▶ _What the task asks_: Output the full listing that appears below, exactly as it is presented.
# # # # #
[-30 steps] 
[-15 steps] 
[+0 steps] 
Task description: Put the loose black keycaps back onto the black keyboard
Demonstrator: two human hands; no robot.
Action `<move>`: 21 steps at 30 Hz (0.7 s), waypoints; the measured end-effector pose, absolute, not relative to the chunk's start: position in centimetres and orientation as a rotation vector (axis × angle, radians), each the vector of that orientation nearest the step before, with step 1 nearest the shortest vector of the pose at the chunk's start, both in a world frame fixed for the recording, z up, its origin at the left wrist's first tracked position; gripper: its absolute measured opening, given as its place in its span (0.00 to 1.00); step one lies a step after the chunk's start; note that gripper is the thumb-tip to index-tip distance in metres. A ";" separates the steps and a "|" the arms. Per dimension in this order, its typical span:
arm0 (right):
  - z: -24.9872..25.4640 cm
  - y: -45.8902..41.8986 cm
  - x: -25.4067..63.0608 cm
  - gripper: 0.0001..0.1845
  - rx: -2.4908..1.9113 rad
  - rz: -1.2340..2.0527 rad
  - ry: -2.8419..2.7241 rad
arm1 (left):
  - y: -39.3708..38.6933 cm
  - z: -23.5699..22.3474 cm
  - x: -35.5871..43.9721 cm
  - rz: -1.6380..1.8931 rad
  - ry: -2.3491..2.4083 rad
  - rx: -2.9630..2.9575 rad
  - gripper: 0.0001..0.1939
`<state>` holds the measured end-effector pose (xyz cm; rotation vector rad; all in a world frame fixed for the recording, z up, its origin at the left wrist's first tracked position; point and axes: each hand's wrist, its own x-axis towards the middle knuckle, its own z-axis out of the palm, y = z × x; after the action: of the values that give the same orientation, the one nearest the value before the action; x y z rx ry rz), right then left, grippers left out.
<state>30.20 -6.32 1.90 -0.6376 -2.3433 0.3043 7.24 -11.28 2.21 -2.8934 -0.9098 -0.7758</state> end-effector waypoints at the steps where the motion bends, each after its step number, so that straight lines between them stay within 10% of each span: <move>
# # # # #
▶ _Problem solution_:
[-30 steps] 
[-15 steps] 
[+0 steps] 
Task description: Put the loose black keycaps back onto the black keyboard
Demonstrator: two human hands; no robot.
Action `<move>`: 21 steps at 30 Hz (0.7 s), waypoints; the measured end-effector pose, absolute, not relative to the chunk's start: position in centimetres and orientation as a rotation vector (axis × angle, radians), each the vector of that orientation nearest the step before, with step 1 nearest the shortest vector of the pose at the chunk's start, both in a world frame fixed for the recording, z up, its origin at the left wrist's first tracked position; gripper: its absolute measured opening, given as its place in its span (0.00 to 1.00); step one lies a step after the chunk's start; note that gripper is the thumb-tip to index-tip distance in metres. A ";" separates the steps and a "|" the arms. Per dimension in this order, its typical span:
arm0 (right):
  - z: -24.9872..25.4640 cm
  - y: -45.8902..41.8986 cm
  - x: -25.4067..63.0608 cm
  - gripper: 0.0001..0.1845
  - rx: -2.4908..1.9113 rad
  - rz: -1.2340..2.0527 rad
  - ry: -2.8419..2.7241 rad
arm1 (left):
  - y: -39.3708..38.6933 cm
  - z: -23.5699..22.3474 cm
  - x: -35.5871..43.9721 cm
  - rz: -1.6380..1.8931 rad
  - ry: -2.3491..2.4083 rad
  - rx: -2.9630..2.9575 rad
  - gripper: 0.0001..0.1939
`<state>` holds the measured end-effector pose (xyz cm; rotation vector rad; all in a world frame fixed for the recording, z up, its origin at the left wrist's first tracked position; point and axes: each hand's wrist, its own x-axis towards the middle knuckle, its own z-axis out of the palm, y = z × x; after the action: of the values that give the same orientation, the one nearest the value before the action; x y z rx ry rz), right then left, grippers left out.
<state>30.20 -6.32 1.90 -0.6376 -2.3433 0.3043 7.24 -11.28 2.21 -2.8934 -0.9098 -0.7758</state> end-effector waypoints at the steps where the motion bends, each after its step number, so that straight lines between them stay within 10% of each span: <move>

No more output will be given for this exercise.